PUBLISHED : Monday, 05 December, 2016, 2:27pm
UPDATED : Monday, 05 December, 2016, 10:57pm

The borrowing cost of yuan in the offshore market in Hong Kong surged on Monday, highlighting the significantly tightened liquidity after China’s central bank made moves to moderate the yuan’s depreciation.

The overnight Hong Kong Interbank Offered Rate of the yuan (CNH Hibor) surged by 522 basis points to hit 12.3813 per cent, the highest level since September 13th. The rate has climbed for six days in a row. The 7-day CNH Hibor rate also rose 203 basis point to hit 9.0792 per cent, together with the rates of all other terms.

Meanwhile, in the onshore market, the 3-month Shanghai Interbank Offered Rate (Shibor) rose for the 33rd consecutive day, up 2.03 basis points to 3.0889 per cent, while the rates of other terms have also been in a steady rise recently.

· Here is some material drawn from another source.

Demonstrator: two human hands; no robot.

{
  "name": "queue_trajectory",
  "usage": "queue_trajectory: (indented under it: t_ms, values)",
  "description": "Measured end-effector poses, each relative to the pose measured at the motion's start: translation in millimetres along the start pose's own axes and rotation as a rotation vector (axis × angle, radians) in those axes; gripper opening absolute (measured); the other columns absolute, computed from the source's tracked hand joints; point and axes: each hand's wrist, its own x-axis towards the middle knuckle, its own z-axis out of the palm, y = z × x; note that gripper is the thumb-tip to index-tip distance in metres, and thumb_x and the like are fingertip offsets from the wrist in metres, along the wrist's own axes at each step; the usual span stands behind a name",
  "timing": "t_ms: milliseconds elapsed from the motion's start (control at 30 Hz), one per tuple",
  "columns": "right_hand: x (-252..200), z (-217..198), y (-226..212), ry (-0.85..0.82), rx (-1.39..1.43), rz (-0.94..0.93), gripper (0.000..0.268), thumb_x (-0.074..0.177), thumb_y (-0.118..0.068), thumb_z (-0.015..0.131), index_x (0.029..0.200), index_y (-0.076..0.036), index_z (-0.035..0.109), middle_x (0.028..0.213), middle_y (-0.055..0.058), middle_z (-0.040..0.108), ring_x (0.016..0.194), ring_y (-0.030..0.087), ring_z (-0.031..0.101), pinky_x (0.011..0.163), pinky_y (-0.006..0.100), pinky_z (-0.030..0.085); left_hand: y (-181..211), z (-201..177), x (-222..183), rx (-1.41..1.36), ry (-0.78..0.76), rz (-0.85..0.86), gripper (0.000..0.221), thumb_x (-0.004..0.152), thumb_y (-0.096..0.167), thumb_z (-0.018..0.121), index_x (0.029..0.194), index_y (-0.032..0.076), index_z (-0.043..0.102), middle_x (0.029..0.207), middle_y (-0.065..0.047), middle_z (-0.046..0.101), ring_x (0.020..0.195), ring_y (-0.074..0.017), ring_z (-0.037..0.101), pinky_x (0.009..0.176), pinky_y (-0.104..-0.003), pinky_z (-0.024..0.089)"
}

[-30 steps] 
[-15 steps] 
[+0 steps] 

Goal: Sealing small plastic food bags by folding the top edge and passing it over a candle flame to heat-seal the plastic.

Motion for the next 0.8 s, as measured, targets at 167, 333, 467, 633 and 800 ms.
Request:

Analysts believe the surge is attributable to the tightening liquidity of yuan after Chinese authorities made moves to shore up the yuan, which has faced rounds of accelerated depreciation since mid November.

The central bank’s approach has been to increase borrowing costs in the money markets, by releasing more long-term liquidity with higher borrowing costs while tightening short-term liquidity with lower borrowing costs through open market operations as well as non-traditional tools such as the medium-term lending facility (MLF).

Last week, the Chinese central bank limited the amount of yuan that non-financial Chinese companies’ lending in yuan to overseas companies to the equivalent of 30 per cent of the owners’ equity, a cap for the first time in more than two decades to stem the yuan’s outflows.

The surge of CNH Hibor will discourage short yuan trades by raising their borrowing cost.

“The CNH Hibor could go even higher given the mounting depreciation pressure on the yuan,” said Hong Hao, the chief strategist of Bocom International in Hong Kong.

“The tightening situation could last for a while, at least until the depreciation pressure eased a little bit,” said Hong.

“But overall, the liquidity in the year end is expected to be very tight,” said Hong.

“I think February next year will be a critical time to see for the yuan, as Donald Trump will walk into the office by then and Chinese spring festival will also come around that time when typically the PBOC will ease liquidity to meet increasing demand,” said Jeremy Cook, the chief Economist and Head of Currency Strategy at World First,

He added that renewed pressure on the yuan could pick up in January when its likely that Chinese citizens will rush to use up their refreshed annual US$50,000 quota on foreign exchange.